Supplementary Material for: Campylobacter colitis as a trigger for atypical hemolytic uremic syndrome: about one case

Hemolytic uremic syndrome (HUS) belongs to the family of thrombotic microangiopathies (TMA). The diagnosis of HUS is suggested by the following triad: mechanical hemolytic anemia, thrombocytopenia and acute renal failure. In general, two types of HUS are distinguished: typical HUS, usually caused by Shiga toxin–producing Escherichia coli (STEC), and atypical HUS (aHUS) caused by deregulated complement activation. Here we present the case of a 17-year-old adolescent with factor H-associated aHUS, whose initial presentation was that of a typical diarrhea-associated HUS. The purpose of this article is to draw attention to this peculiar onset of an authentic aHUS and to stress the importance of analysing the alternate pathway of complement if the course of a supposedly typical HUS turns out to be unusual.

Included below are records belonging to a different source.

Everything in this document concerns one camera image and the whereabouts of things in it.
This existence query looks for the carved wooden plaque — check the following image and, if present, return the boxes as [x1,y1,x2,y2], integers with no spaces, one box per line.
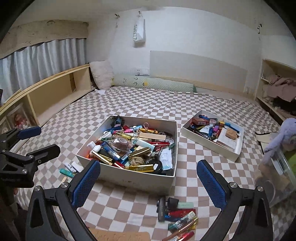
[89,228,151,241]

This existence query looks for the gold lighter bar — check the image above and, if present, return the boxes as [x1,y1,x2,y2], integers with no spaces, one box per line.
[125,164,154,173]

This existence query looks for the framed picture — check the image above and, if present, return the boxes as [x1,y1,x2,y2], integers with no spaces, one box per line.
[1,103,32,133]

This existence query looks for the teal red lighter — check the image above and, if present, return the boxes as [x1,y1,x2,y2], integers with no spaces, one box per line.
[59,169,75,178]

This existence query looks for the wooden bedside shelf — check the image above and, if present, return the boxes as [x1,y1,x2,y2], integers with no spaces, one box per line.
[1,64,93,126]

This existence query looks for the grey window curtain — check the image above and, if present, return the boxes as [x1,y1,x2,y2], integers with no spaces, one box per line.
[1,39,87,103]

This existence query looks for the white cap bottle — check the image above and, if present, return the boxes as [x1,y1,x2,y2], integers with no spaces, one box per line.
[86,141,96,152]

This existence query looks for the gold metal tube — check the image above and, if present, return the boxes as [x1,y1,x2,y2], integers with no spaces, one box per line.
[91,150,113,166]

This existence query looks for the teal black printed lighter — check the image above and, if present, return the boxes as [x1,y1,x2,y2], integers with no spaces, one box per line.
[168,211,196,232]

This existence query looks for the blue transparent lighter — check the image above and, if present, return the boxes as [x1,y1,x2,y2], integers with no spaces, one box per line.
[101,142,120,161]

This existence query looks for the white tote bag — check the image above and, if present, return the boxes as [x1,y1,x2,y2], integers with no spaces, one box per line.
[255,132,278,154]

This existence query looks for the shallow white box lid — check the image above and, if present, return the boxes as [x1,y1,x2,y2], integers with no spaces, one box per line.
[181,109,244,162]

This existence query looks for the small wooden block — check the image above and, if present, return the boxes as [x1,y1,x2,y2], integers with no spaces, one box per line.
[225,128,237,141]

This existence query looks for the dark grey lighter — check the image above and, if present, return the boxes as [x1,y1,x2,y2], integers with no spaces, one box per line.
[157,198,166,222]

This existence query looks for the clear plastic bag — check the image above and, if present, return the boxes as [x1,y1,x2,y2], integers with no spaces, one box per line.
[107,137,132,152]

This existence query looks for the purple plush toy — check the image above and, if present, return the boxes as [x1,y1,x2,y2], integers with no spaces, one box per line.
[262,118,295,165]

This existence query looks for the large white shoe box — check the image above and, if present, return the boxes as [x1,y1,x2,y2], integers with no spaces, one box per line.
[75,115,178,196]

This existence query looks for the white paper packet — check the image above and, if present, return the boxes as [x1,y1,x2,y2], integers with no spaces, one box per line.
[159,148,173,171]

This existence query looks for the white fluffy pillow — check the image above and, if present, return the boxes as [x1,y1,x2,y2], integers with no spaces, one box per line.
[90,60,114,90]

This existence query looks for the long red box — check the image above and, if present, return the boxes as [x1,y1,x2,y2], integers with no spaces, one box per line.
[148,142,170,146]

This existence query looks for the wooden clothes shelf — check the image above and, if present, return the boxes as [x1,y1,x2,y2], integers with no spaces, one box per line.
[254,59,296,124]

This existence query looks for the long green bolster pillow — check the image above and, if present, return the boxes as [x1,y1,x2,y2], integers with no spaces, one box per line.
[112,74,196,92]

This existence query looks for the white hanging bag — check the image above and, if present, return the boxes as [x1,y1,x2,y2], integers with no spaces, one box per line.
[132,11,146,47]

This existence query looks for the beige rope knot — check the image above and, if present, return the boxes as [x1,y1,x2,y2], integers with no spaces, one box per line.
[129,157,145,166]

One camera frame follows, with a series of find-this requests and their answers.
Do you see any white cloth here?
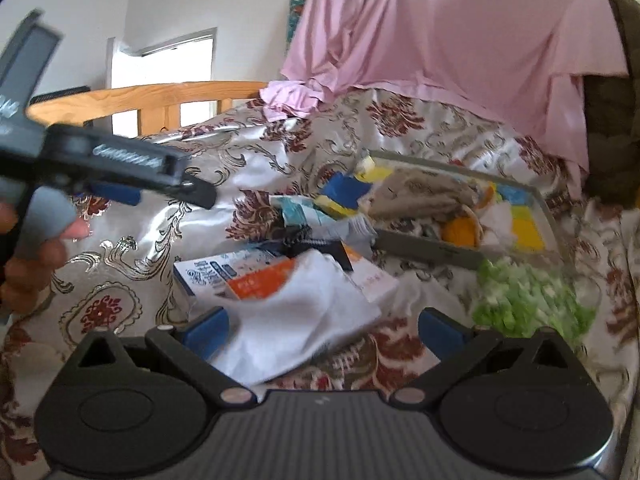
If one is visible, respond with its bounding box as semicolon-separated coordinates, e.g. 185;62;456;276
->
208;250;382;387

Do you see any beige printed cloth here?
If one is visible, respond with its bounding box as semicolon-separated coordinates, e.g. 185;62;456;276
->
358;168;480;220

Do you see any orange soft ball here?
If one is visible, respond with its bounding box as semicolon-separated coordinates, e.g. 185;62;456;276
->
440;216;483;248

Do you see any person's left hand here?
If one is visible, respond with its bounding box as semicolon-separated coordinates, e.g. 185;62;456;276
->
1;218;90;314

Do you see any white orange medicine box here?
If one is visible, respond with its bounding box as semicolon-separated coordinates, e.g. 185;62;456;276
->
174;245;398;310

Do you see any green fluffy cloth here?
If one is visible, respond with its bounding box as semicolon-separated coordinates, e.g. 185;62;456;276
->
471;257;596;347

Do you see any floral satin bedspread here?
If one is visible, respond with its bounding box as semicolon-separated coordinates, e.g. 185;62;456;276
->
1;90;639;479

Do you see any white door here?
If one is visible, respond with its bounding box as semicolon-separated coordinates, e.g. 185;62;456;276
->
105;28;216;138

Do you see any teal patterned packet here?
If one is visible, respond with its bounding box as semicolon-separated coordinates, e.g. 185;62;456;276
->
269;195;376;244

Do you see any olive quilted jacket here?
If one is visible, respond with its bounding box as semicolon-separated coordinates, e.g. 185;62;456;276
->
584;0;639;207

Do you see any pink hanging sheet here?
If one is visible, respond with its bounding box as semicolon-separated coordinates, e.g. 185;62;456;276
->
260;0;627;196

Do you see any wooden bed rail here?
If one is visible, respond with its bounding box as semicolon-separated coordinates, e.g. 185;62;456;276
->
27;80;266;136

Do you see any teal wall poster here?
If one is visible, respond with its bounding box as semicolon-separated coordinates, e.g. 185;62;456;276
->
286;0;307;49

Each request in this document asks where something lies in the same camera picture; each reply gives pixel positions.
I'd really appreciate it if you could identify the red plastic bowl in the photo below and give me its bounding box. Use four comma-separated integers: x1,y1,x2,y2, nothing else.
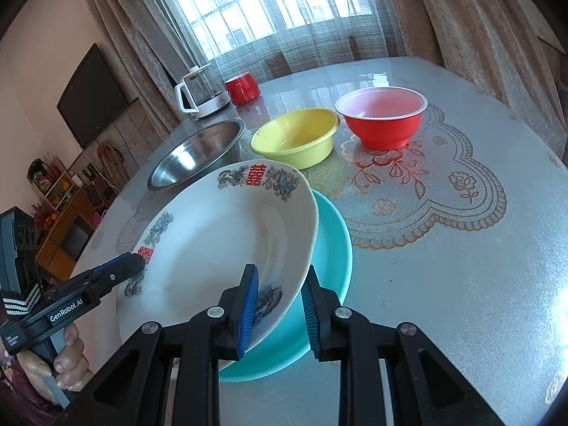
335,87,428,151

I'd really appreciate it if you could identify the red ceramic mug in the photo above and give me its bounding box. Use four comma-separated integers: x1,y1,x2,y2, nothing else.
225,72,261,107

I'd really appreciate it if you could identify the black wall television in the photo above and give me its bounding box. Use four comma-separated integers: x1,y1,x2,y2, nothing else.
57,43,130,148

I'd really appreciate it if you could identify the stainless steel bowl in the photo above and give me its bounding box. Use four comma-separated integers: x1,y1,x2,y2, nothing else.
147,119,246,191

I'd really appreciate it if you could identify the person's left hand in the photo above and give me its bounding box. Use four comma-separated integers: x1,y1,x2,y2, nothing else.
16,323,93,405

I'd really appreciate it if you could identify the left beige curtain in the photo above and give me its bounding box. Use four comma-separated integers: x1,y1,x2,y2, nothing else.
86,0,198,137

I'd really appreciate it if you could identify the large white dragon plate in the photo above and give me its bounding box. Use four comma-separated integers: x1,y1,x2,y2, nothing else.
116,159,319,347

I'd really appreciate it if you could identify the turquoise plastic plate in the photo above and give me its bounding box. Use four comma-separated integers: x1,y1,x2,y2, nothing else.
219,190,353,383

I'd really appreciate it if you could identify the white sheer curtain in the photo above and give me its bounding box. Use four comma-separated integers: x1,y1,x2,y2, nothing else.
156,0,406,82

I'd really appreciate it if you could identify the wooden cabinet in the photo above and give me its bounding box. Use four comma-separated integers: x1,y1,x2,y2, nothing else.
27,157,115,282

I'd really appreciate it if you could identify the beige curtain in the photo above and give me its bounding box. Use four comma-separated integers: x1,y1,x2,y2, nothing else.
391,0,567,159
86,0,198,137

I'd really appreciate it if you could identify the right beige curtain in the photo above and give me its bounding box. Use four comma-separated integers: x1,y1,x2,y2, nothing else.
391,0,567,159

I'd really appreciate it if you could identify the white glass kettle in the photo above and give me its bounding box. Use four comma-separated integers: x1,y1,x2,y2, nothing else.
174,64,231,119

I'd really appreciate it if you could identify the wicker chair back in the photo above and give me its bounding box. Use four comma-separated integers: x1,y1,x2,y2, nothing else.
97,142,130,191

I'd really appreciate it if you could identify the yellow plastic bowl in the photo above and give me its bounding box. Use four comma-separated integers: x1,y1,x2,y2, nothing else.
250,108,340,170

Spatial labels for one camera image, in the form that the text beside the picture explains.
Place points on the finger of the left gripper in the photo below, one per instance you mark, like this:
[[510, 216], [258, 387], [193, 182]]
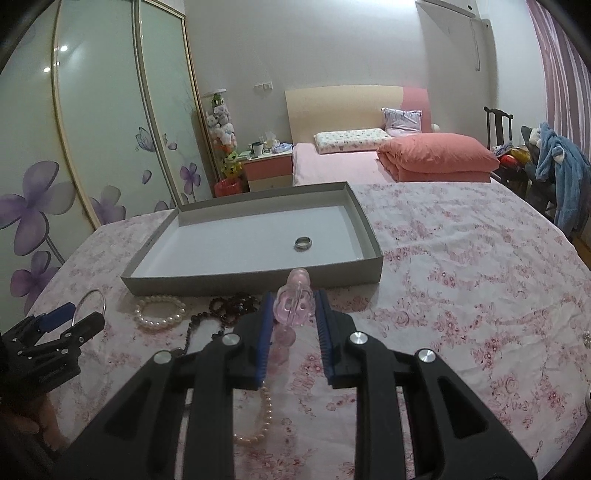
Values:
[[70, 340], [54, 319]]

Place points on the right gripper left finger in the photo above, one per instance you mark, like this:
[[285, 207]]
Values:
[[175, 407]]

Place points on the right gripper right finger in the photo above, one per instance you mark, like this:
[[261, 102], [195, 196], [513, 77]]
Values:
[[454, 435]]

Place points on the thin silver bangle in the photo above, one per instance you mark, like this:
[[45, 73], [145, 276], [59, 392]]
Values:
[[92, 301]]

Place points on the person's left hand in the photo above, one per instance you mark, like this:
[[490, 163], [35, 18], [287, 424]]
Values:
[[43, 414]]

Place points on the pink floral bed sheet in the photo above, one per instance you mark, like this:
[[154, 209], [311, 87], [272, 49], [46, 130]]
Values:
[[470, 271]]

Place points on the floral sliding wardrobe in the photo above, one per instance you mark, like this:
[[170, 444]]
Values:
[[100, 122]]

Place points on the grey cardboard tray box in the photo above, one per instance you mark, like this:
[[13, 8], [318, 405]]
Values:
[[250, 242]]

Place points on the red waste bin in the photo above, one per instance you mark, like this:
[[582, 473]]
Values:
[[228, 187]]

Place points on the stack of plush toys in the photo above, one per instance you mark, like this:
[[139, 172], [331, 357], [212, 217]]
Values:
[[221, 131]]

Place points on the pink bedside table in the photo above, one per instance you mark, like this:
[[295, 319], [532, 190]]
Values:
[[269, 172]]

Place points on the white mug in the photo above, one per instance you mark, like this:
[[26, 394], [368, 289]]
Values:
[[257, 148]]

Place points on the folded salmon duvet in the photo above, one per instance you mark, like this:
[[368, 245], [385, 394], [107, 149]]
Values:
[[437, 157]]

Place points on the blue bathrobe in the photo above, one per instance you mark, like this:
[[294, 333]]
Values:
[[572, 177]]

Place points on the pink mattress sheet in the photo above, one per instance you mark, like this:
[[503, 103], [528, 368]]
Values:
[[356, 168]]

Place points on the white floral pillow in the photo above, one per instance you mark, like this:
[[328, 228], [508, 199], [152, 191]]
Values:
[[347, 141]]

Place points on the lilac patterned pillow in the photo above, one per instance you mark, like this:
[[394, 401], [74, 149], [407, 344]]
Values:
[[399, 123]]

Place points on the dark wooden chair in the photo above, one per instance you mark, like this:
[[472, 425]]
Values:
[[499, 127]]

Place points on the beige pink headboard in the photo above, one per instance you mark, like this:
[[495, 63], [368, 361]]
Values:
[[350, 107]]

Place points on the pink striped curtain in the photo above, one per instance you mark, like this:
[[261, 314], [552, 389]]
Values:
[[567, 79]]

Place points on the white air conditioner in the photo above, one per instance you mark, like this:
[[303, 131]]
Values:
[[442, 8]]

溶血尿毒症综合征（Hemolytic uremic syndrome, HUS）隶属于血栓性微血管病（thrombotic microangiopathies, TMA）家族。该病的诊断可通过下述三联征提示：机械性溶血性贫血、血小板减少症与急性肾衰竭。目前通常将HUS分为两类：一类为典型HUS，多由产志贺毒素大肠埃希菌（Shiga toxin–producing Escherichia coli, STEC）引发；另一类为非典型HUS（atypical HUS, aHUS），其病因系补体激活失调。本文报告1例17岁青少年罹患补体因子H相关性aHUS的病例，该患者初始临床表现符合典型腹泻相关性HUS。本文旨在提请学界关注这种以典型HUS为初始表现的真性aHUS罕见起病形式，并强调若疑似典型HUS的病程出现异常，需重视补体旁路途径的相关检测分析。